Это действовал приказ, строжайше запрещающий проносить по дорогам продуктов больше, чем «необходимо для дневного пропитания».
У указателя остановился грузовик. На него полезли люди, я тоже, и вот мы помчались по шоссе через Пущу-Водицу, но у меня не было и намека на ощущение радости и мира, которое я здесь когда-то пережил. Бор продолжали рубить, зияли поляны, навстречу проносились грузовики с прицепами, везя ровные, как стрелы, бревна.
В селе Петривци стояли немцы. На полях работали люди. Лес у Ирпеня тоже рубили, вдоль шоссе лежали горы готовых к отправке бревен.
На речке Ирпене у Демидова пленные строили мост. Они были вывалянные в грязи, с обмотанными тряпьем ногами, а часть – босая; одни долбили еще не отогревшуюся землю, другие подавали балки, стоя по грудь в ледяной воде. На обоих берегах на вышках сидели пулеметчики и стояли патрули с собаками.
В Дымере немец-шофер собрал со всех по пятьдесят рублей и поехал куда-то дальше, а я направился в поле.
Оно было не убрано с прошлого года, тянулись ряды бугорков невыкопанной картошки, полегли и сгнили хлеба. А в городе в это время был такой голод.
Всё перепуталось на земле.
Мать долго наблюдала, как я худею и паршивею. В поликлинике наладили рентгеноаппарат, которым проверяли едущих в Германию. Мать добилась, чтобы меня посмотрели, и у меня обнаружили признаки начинающегося туберкулеза.

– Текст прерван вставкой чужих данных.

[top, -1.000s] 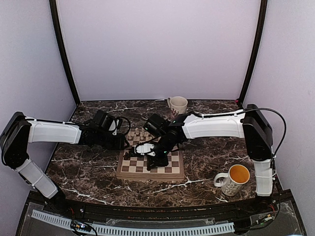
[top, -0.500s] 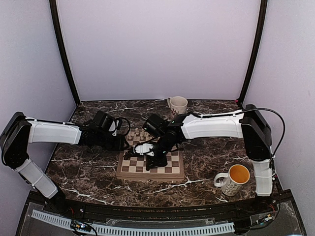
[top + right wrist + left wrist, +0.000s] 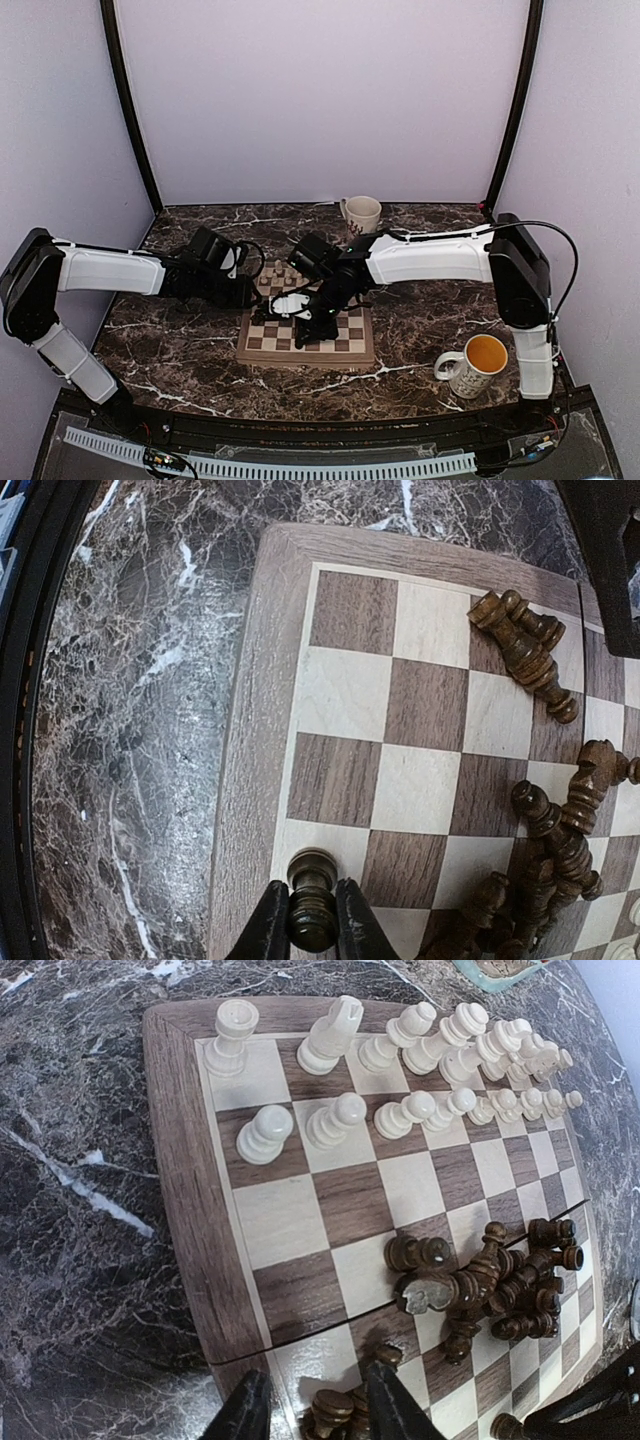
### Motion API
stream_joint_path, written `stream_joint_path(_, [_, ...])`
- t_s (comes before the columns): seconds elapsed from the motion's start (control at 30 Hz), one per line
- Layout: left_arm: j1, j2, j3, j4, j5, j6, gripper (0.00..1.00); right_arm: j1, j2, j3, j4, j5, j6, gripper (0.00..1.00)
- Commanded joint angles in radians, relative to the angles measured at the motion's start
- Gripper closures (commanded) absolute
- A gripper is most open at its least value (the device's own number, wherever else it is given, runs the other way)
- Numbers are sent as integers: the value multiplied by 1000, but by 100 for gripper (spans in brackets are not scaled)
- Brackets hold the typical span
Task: Set up the chess pieces on the board
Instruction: Place the queen at e8.
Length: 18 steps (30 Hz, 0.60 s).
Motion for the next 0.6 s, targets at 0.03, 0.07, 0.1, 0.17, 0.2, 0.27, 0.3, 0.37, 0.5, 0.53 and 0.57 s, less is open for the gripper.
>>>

Тогда мать кинулась на базар и стала просить знакомых крестьян, чтобы взяли меня в село на поправку. За кое-какое барахло меня приняла одна добрая женщина по фамилии Гончаренко из деревни Рыкунь. Так я снова попал в село.

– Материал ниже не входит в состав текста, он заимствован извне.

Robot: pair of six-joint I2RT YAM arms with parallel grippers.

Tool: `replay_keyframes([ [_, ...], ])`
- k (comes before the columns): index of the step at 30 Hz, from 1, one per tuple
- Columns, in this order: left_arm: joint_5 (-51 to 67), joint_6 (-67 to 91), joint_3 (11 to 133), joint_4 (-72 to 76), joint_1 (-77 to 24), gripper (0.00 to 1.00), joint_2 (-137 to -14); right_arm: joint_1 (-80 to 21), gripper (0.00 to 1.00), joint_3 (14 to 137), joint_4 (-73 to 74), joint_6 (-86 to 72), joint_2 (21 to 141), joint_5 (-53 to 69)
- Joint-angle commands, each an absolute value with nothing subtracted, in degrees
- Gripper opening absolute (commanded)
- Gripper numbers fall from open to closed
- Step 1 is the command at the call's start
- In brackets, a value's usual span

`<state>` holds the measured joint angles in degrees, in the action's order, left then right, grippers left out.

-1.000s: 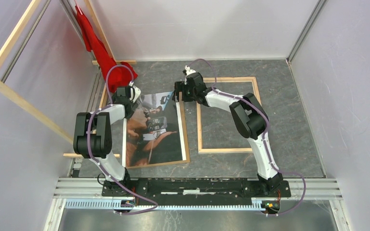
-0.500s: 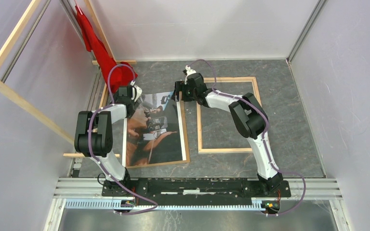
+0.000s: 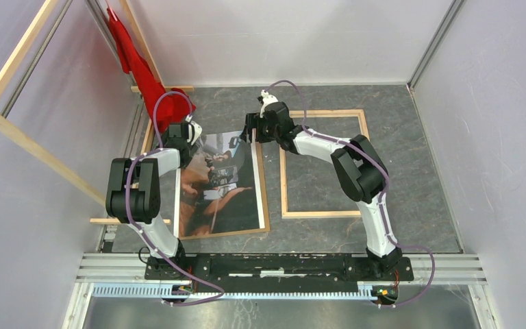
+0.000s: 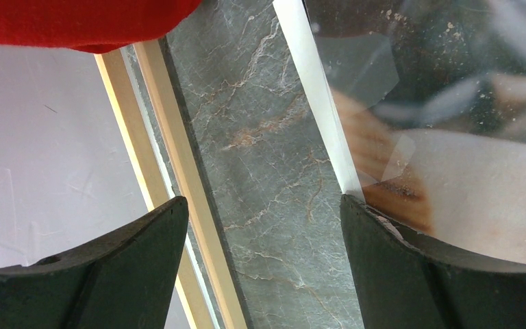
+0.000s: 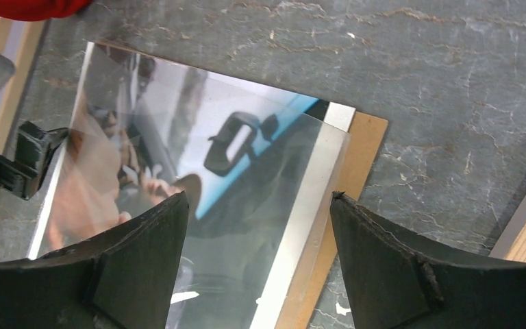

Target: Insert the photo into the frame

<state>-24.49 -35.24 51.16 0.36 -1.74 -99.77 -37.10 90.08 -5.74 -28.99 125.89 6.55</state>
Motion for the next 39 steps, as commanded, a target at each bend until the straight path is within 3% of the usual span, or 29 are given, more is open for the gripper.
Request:
replay_keyframes([
  [1,-18.57,-33.4,48.35,-4.49,-2.55,0.89,-103.26,-37.81,0.81,89.62,-8.24,-28.27,121.94,7.68],
  [17,-18.37,-32.87,48.34,-4.66,-2.61,0.89,-102.99,-34.68,0.77,79.48,-27.26,-38.62,119.29,23.89],
  [29,-18.48,-32.91,49.13,-5.53,-2.63,0.89,-103.01,-32.07,0.68,82.21,-27.93,-42.01,125.2,28.84],
  [39,-18.68,-33.13,48.62,-5.66,-2.63,0.89,-102.66,-31.69,0.63,74.4,-30.76,-46.34,123.34,31.38],
])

Я сам перепугался. Туберкулез при нацизме – это смерть. Мне совсем не хотелось умирать.
Мне хотелось всё это пережить и жить долго, до самой глубокой старости,
Гончаренко приняла меня хорошо, выставила кувшин молока, блюдце мёду, теплый хлеб из печи, и я наелся так, что уже не лезло в меня, – а ощущение жадного голода во рту не проходило.

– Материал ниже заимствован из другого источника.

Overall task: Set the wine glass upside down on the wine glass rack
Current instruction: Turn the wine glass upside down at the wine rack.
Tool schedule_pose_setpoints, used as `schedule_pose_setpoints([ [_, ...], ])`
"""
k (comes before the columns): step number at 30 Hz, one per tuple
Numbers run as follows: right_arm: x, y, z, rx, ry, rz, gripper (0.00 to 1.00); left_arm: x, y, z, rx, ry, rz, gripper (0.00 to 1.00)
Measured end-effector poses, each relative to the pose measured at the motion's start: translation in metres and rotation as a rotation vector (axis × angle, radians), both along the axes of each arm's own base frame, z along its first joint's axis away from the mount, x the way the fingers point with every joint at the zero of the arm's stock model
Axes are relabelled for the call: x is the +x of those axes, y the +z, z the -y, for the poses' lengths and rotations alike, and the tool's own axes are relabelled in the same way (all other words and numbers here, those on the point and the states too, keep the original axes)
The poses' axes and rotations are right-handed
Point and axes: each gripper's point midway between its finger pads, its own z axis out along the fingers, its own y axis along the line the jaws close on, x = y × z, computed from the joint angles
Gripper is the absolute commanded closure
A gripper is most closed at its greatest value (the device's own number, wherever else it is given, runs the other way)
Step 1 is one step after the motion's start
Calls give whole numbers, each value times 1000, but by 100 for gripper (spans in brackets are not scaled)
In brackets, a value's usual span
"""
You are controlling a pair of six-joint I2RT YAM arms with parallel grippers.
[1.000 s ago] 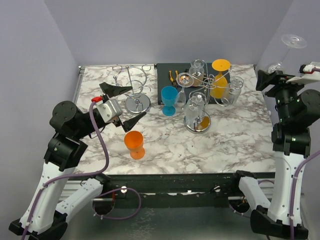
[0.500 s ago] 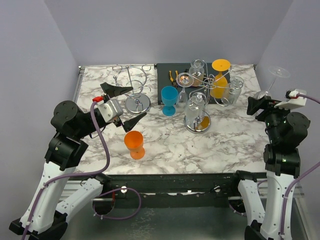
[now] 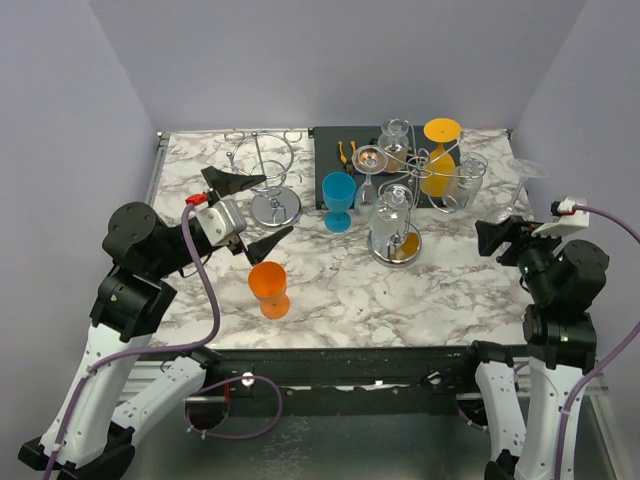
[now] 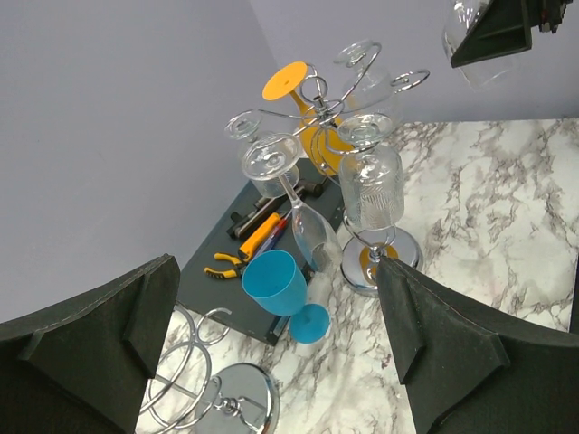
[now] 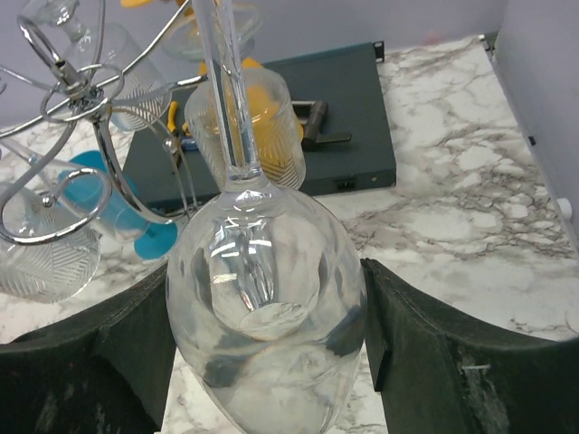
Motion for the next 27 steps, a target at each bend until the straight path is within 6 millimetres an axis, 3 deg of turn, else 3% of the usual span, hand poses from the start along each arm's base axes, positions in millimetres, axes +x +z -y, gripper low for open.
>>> schedule_pose_setpoints([
  [9,4,-18,-24,22,155,-68,99,-2,-2,-1,0,0,0,1],
  [17,14,-61,-43,59,295,-147,99,-3,-4,-1,1,0,-1,1],
  [27,14,-72,-56,7,395,-49,99,3,-8,1,8,0,-17,1],
])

Она задумчиво смотрела, подперев щеку рукою, как я хватаю куски и давлюсь, и рассказывала, что в селе дело плохо: установили неслыханные налоги, грозятся повальной реквизицией. Велели согнать на плац коров и коней для ветеринарного осмотра, а вместо того половину, самых лучших, реквизировали. Такой осмотр.
– Ой, шо було, шо було! – поморщилась она. – Бабы голосили, на землю падалы, за коров чеплялысь…
Ее корову не взяли, но выдали книжку сдачи молока, и каждый день она носит бутыль в «молочарню», там делают отметку. Немец-управляющий разъезжает с полицаем в пролетке, ни с кем не разговаривает, кроме старосты. В сельсовете – полиция. Всех молодых переписали для Германии, и ее дочку Шуру, восемнадцати лет. А сын Вася еще мал, четырнадцати нет.
Конечно, с Васей мы сразу нашли общий язык, он показал минные хвостики, куски взрывчатки – тола, гнездо аиста,
– То нема чого байдыкувать, – сказала Гончаренко. – Берить торбы на щавель до борщу.
Дикий щавель пробивался уже на полях пышными пучками. Мы щипали сочные листья, и я не удерживался, клал в рот, и было вкусно, кисло, так что холодок шел по спине. Пленные Дарницы бы мне позавидовали.
Повсюду валялись желтые, как голландский сыр, куски тола, который разлетелся после взрыва склада боеприпасов. Щавель для борща мы клали в торбы, а тол для души – за пазухи.
Набрав количество, достаточное, по нашему мнению, для некоторых изменений в этом мире, мы развели костер, набили толом консервную банку, вставили динамитный запал и швырнули банку в костер. Она там полежала, потом шарахнул такой взрыв, что уши заложило, а от костра осталась серая ямка. Осмотрев произведенные разрушения, мы удалились с чувством выполненного долга.